Unlock the Editor’s Digest for free
Roula Khalaf, Editor of the FT, selects her favourite stories in this weekly newsletter.
Cyber attacks take longer to fix, and are more of a distraction, than bosses of afflicted companies tend to think at the outset. That’s what fellow chief executives have told Stuart Machin of Marks and Spencer, now four weeks into an attack that will cost it £300mn or around 30 per cent of last year’s operating profit.
What’s bad for hack victims is good for technology providers, because it encourages spending on cyber security. More than four in 10 businesses reported security breaches or attacks in the past 12 months, according to the UK government’s Cyber Security Breaches Survey. While retailers grab the headlines — Harrods and supermarket group the Co-op have also been hit — other industries are even more exposed.
Technology is therefore part of the cost of the clean-up. M&S, for instance, is accelerating its digital and tech plans. The UK retailer had already doubled cyber security spending since 2021. Globally, investment in anti-hacking software is rising by a mid-teens percentage each year, TD Cowen estimates, and will reach $300bn by 2028. That has spurred the rapid growth of security providers such as Palo Alto Networks, whose revenue in the last three months rose 15 per cent.
Hacking evolves, so executives must run to stand still. Malware, or software designed to cause harm, has fallen from 60 per cent of attacks to about 20 per cent over the past five years, according to CrowdStrike. But “vishing” attacks — using phone calls to extract personal data — quintupled in the second half of last year. Generative AI is a threat, because of its ability to adapt rapidly to new defences, and a solution when it is trained to spot and act on the tiniest abnormal patterns.
Spending should go further when bosses and techies agree on the biggest threats. Companies are also building some knowledge of cyber security into their boards. Directors do not have to be experts, but should at least be able to fruitfully discuss the topic with specialists. But there is a big space between knowing what malware and vishing are, and understanding the implications of third party contractors having access to a company’s systems — the vulnerability that exposed M&S.

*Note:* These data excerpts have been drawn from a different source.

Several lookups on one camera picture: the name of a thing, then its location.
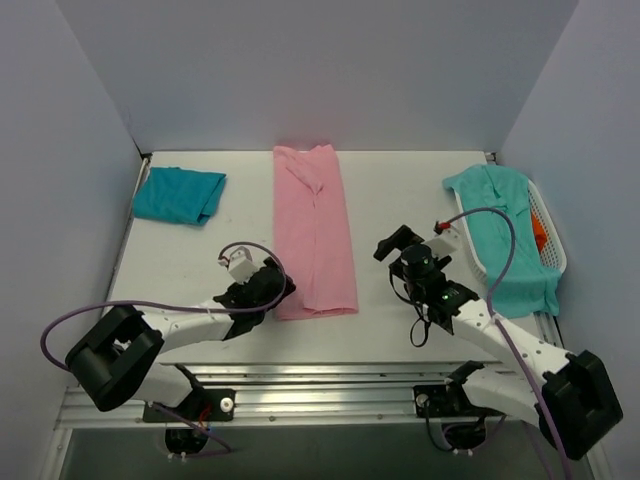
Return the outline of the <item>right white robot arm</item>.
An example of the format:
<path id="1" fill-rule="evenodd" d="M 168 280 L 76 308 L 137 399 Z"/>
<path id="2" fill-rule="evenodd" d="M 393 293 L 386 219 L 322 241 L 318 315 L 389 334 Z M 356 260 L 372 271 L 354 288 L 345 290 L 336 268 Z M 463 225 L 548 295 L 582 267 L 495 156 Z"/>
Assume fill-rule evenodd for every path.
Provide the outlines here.
<path id="1" fill-rule="evenodd" d="M 380 240 L 373 254 L 400 280 L 400 299 L 428 326 L 474 344 L 510 368 L 501 374 L 469 360 L 449 374 L 447 406 L 458 414 L 471 408 L 495 411 L 537 427 L 545 439 L 571 460 L 584 457 L 623 418 L 623 411 L 602 360 L 588 350 L 579 354 L 547 343 L 499 314 L 470 288 L 448 279 L 444 269 L 461 246 L 461 234 L 438 225 L 426 240 L 406 225 Z"/>

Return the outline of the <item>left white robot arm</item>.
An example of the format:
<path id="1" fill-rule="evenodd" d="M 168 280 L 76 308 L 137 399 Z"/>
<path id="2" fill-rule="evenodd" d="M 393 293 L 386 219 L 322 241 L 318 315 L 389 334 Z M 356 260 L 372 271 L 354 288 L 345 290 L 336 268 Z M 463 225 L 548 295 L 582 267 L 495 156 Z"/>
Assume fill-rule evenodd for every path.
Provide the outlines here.
<path id="1" fill-rule="evenodd" d="M 160 404 L 179 419 L 193 420 L 202 412 L 230 416 L 234 394 L 208 390 L 185 366 L 164 365 L 157 358 L 180 347 L 247 334 L 296 290 L 271 257 L 261 266 L 236 261 L 231 276 L 224 293 L 195 307 L 112 306 L 65 358 L 97 409 L 111 411 L 136 399 Z"/>

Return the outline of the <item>pink t-shirt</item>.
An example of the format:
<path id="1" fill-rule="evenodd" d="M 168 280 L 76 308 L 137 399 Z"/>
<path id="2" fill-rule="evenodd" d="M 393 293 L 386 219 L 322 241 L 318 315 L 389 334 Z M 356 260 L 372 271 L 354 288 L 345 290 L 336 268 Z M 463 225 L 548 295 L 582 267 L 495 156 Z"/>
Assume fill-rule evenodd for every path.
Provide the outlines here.
<path id="1" fill-rule="evenodd" d="M 275 253 L 296 290 L 280 320 L 355 314 L 355 266 L 338 156 L 330 145 L 273 149 Z"/>

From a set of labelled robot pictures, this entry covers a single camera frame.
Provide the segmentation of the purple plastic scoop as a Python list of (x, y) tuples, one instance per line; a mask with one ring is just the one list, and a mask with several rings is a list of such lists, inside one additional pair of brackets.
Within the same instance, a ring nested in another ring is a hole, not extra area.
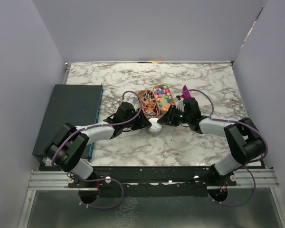
[(183, 88), (182, 88), (182, 95), (181, 95), (181, 97), (182, 97), (183, 99), (186, 99), (186, 98), (190, 98), (190, 97), (191, 97), (190, 92), (189, 92), (189, 89), (187, 88), (186, 85), (184, 85)]

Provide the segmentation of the tan tray of star candies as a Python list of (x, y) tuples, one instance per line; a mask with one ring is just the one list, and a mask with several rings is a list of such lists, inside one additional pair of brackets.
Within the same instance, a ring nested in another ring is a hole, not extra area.
[(168, 111), (171, 105), (176, 106), (173, 94), (166, 84), (159, 84), (153, 88), (153, 93), (157, 100), (161, 114), (164, 114)]

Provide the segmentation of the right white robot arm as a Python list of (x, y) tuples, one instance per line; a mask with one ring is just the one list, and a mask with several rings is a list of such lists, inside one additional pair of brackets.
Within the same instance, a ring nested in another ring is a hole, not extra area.
[(207, 175), (208, 181), (215, 186), (222, 184), (227, 174), (249, 162), (258, 161), (258, 156), (266, 156), (268, 153), (267, 142), (250, 118), (228, 121), (204, 116), (193, 97), (183, 100), (182, 110), (171, 105), (157, 123), (175, 127), (187, 124), (196, 133), (226, 138), (230, 154), (211, 165)]

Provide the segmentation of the clear glass jar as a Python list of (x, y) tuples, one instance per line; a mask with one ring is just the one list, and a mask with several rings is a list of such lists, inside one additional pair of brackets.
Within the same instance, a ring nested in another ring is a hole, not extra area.
[(147, 130), (147, 133), (152, 136), (152, 137), (156, 137), (156, 136), (159, 136), (161, 131), (150, 131), (150, 130)]

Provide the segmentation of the pink tray of lollipops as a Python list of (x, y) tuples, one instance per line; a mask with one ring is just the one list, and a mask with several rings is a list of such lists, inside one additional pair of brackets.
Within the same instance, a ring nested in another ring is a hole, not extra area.
[(141, 90), (138, 95), (142, 101), (142, 112), (147, 119), (160, 115), (157, 98), (152, 90)]

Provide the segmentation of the silver jar lid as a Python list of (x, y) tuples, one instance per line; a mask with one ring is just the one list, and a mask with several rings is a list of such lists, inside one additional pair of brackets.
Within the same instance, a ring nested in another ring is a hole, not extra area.
[(158, 133), (161, 131), (162, 129), (162, 125), (157, 123), (159, 119), (158, 118), (150, 118), (149, 122), (151, 123), (151, 126), (148, 128), (148, 131), (151, 133)]

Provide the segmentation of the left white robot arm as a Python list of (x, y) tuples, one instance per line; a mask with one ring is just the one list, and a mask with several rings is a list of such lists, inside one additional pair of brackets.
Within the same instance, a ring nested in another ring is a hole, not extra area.
[(113, 115), (100, 123), (87, 126), (64, 124), (45, 148), (44, 154), (62, 171), (78, 176), (79, 182), (88, 188), (94, 185), (95, 175), (93, 167), (82, 159), (86, 146), (113, 139), (125, 129), (136, 131), (151, 125), (140, 108), (135, 110), (131, 103), (122, 102)]

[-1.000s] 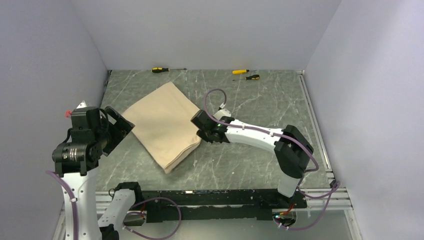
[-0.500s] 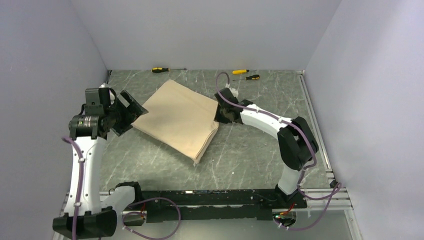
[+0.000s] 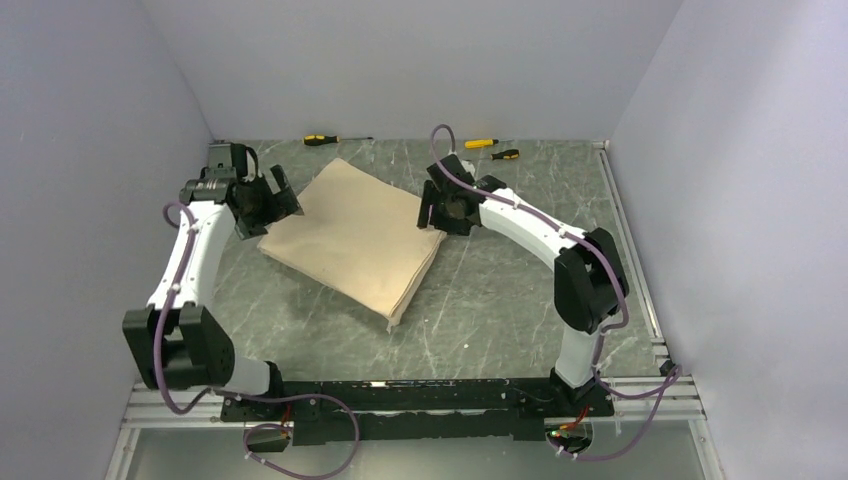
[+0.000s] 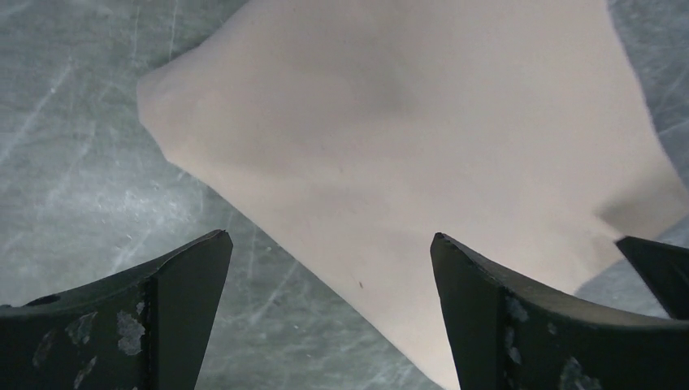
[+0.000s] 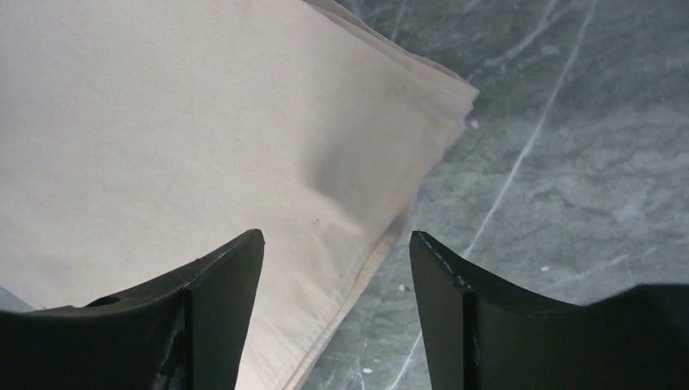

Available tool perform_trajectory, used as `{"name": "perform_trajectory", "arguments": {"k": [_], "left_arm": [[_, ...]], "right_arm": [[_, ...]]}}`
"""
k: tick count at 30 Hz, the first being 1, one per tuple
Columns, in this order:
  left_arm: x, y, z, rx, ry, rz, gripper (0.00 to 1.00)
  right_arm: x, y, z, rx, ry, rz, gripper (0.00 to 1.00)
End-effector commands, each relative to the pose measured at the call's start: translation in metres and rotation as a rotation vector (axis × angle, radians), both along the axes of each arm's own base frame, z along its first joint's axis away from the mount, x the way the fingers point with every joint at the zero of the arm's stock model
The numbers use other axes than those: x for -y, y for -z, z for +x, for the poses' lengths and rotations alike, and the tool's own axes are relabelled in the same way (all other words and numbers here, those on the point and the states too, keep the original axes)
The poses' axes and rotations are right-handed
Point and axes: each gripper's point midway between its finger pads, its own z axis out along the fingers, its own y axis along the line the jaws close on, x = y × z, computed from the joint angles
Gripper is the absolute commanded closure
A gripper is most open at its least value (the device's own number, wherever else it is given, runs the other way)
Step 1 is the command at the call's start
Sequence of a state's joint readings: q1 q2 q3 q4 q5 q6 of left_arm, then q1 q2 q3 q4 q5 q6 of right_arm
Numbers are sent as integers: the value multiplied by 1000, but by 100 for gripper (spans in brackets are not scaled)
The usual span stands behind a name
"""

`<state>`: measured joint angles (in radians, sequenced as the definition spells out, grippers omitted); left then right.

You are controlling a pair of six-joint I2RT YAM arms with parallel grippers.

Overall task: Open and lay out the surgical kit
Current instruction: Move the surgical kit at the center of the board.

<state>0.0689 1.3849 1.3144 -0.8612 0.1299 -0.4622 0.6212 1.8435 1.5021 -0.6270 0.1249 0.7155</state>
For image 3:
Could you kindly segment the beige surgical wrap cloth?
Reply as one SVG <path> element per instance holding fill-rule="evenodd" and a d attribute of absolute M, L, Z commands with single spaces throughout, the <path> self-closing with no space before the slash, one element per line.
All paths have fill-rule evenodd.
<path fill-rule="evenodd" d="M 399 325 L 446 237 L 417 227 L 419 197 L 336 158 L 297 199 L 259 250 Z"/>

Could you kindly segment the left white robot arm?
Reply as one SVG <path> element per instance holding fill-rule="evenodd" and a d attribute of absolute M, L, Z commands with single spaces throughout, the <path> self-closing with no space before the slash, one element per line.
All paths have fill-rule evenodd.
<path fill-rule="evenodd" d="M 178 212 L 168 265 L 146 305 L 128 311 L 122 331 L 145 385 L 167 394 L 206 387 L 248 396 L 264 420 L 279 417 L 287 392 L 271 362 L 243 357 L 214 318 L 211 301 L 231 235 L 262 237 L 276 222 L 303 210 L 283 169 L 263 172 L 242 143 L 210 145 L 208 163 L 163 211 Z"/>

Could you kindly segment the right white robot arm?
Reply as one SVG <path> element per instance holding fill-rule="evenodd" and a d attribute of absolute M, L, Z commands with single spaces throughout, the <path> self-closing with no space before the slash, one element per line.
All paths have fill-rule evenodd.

The pain for the UK retailer is not over yet. It won’t be able to fully resume online sales for weeks — a huge blow given two-thirds of customers shop both online and in-store. And the reputational hit, too, is nothing to sniff at. It is not clear whether M&S was particularly vulnerable, or just unlucky. Cyber attacks generally involve both. But its plight should prompt other company bosses to bulk up their defences.